ED08-01

We propose an integrative epidemiologic approach to studying the entire cancer spectrum from exposure, to predisposition, early diagnosis and ending with cancer outcome, by applying the principles and perspective of epidemiology to the notable advances in molecular biology. This approach begins with epidemiologic case-control studies in which biologically intensive studies can be carried out usually on surrogate tissues (lymphocytes, plasma or serum). Common genetic variants that modulate behavior (eg CYP2A6) may also modify predisposition through altered metabolism of carcinogenic exposures. Tumor DNA can be isolated from serum or plasma, as a useful source for screening specific transcripts or mutations in mitochondrial or nuclear-DNA sequences. Identification of protein patterns in serum using high throughput proteomics linked to novel bioinformatics approaches can be useful for early detection. As we move along the continuum from surrogate to intermediate and target tissues, the procedures become more invasive, the size of the study more restricted, and we apply the case series approach. Pharmacogenetic profiles can be used to individualize therapy and to understand the functional consequences of chemoprevention, chemotherapy, or radiotherapy response. Again, common genetic variants may affect both risk and outcome, eg, matrix metalloproteases. At this level we can also correlate the genetic and epigenetic spectrum of changes in tumor tissue with epidemiologic data, and with surrogate tissue phenotype and genotype data.
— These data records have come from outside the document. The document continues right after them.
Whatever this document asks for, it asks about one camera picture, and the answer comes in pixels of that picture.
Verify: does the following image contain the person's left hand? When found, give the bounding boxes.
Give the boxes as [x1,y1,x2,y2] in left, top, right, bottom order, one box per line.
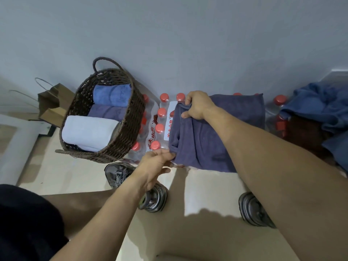
[136,149,177,192]

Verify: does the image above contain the person's right hand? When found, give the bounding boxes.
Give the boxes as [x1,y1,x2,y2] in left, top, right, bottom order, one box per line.
[181,91,218,120]

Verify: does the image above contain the dark grey towel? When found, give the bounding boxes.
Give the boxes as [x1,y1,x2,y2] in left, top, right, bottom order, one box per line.
[168,94,266,173]

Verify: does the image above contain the dark brown wicker basket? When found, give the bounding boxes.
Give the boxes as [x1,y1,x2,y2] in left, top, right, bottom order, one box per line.
[55,57,146,164]

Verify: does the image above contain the dark blue towel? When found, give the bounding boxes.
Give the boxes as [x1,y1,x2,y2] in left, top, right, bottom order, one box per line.
[87,104,128,123]

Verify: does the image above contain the cream towel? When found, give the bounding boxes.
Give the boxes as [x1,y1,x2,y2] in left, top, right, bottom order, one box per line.
[62,115,121,153]

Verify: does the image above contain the light blue towel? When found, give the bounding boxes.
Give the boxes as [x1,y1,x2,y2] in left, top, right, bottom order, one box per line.
[93,83,133,108]
[279,82,348,172]

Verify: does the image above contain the brown towel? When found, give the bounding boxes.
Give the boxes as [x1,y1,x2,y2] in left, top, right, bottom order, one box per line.
[285,115,333,158]

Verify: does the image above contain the person's left forearm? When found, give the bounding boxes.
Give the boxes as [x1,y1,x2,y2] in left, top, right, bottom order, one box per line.
[50,176,149,261]

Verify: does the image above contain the person's right forearm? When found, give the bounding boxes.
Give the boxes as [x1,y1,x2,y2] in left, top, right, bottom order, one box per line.
[205,105,348,261]

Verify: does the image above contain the person's left grey shoe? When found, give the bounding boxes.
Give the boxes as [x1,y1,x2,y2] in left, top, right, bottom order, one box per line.
[104,163,169,214]

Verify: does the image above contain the person's grey shoe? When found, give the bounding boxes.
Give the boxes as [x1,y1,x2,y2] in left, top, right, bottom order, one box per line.
[239,191,277,229]
[104,163,169,214]

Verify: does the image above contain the person's right grey shoe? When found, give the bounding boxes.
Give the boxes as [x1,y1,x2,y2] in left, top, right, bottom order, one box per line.
[239,191,277,229]

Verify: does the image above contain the brown paper bag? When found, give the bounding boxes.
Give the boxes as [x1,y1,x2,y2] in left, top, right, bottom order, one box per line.
[9,77,76,129]

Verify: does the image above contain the white wall socket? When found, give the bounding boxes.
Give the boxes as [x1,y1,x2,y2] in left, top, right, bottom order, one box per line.
[319,68,348,84]
The converse direction also applies in that genes demonstrated to contribute to tumorigenesis provide a rich source of candidates for analysis related to exposure, to predisposition, early diagnosis. For example, polymorphisms in the cyclin D1 protooncogene, which is frequently elevated in tumors, are predictors of risk of development of lung cancer (correct the sentence). This allows leveraging of the power of approaches arising from the completion of the human genome project that facilitate analysis of genetic changes in tumors on a global basis. This is a powerful new approach that cannot be successfully accomplished by any discipline independently. Integrating these new approaches requires a combination of the rigor of data and sample collection and validation inherent in epidemiologic research with the ability to perform global, unbiased analysis of genetic aberrations in tumors.

[Fifth AACR International Conference on Frontiers in Cancer Prevention Research, Nov 12-15, 2006]